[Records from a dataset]
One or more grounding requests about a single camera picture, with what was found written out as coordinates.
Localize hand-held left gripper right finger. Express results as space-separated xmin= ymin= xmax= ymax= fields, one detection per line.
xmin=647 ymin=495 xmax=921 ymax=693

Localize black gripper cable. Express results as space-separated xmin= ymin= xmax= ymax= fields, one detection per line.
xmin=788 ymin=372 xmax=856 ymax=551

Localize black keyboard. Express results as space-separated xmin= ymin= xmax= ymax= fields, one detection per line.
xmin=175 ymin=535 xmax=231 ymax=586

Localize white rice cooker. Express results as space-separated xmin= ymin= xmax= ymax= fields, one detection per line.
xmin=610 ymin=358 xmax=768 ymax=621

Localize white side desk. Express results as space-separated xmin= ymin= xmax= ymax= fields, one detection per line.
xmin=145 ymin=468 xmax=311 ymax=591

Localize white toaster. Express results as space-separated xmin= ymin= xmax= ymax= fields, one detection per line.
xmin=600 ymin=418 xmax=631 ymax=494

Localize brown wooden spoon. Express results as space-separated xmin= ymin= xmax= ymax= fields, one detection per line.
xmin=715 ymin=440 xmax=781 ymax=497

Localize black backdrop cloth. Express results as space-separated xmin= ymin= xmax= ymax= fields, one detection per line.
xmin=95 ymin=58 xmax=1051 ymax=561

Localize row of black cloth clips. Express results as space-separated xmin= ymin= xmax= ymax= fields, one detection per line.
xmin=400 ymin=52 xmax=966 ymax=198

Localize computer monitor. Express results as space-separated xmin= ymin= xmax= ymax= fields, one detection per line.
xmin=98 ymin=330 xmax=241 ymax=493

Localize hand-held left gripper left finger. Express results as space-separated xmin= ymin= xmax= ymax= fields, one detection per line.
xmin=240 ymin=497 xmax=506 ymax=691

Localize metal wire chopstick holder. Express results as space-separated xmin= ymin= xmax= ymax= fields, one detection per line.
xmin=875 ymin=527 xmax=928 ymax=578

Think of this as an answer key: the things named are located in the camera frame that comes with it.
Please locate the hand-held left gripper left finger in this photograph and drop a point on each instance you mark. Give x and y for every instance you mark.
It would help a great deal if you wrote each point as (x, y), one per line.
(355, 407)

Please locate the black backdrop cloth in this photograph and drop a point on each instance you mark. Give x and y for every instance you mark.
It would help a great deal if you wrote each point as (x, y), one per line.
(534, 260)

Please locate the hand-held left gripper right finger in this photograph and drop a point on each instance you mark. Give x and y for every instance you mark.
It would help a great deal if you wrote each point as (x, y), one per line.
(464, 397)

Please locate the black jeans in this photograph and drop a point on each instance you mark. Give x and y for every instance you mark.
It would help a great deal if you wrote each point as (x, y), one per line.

### TO DO
Beginning at the line with "Localize computer monitor." and stopping after the line with "Think of this", please write out every line of the data above exactly and nothing else.

### WRITTEN REPLY
Localize computer monitor. Express results as space-separated xmin= ymin= xmax= ymax= fields, one detection per line.
xmin=98 ymin=330 xmax=241 ymax=493

Localize hand-held left gripper left finger. Express results as space-separated xmin= ymin= xmax= ymax= fields, one detection per line.
xmin=240 ymin=497 xmax=506 ymax=691

Localize metal wire chopstick holder. Express results as space-separated xmin= ymin= xmax= ymax= fields, one detection per line.
xmin=875 ymin=527 xmax=928 ymax=578

Think of this as an answer key: the things named are located in the camera frame that comes with it.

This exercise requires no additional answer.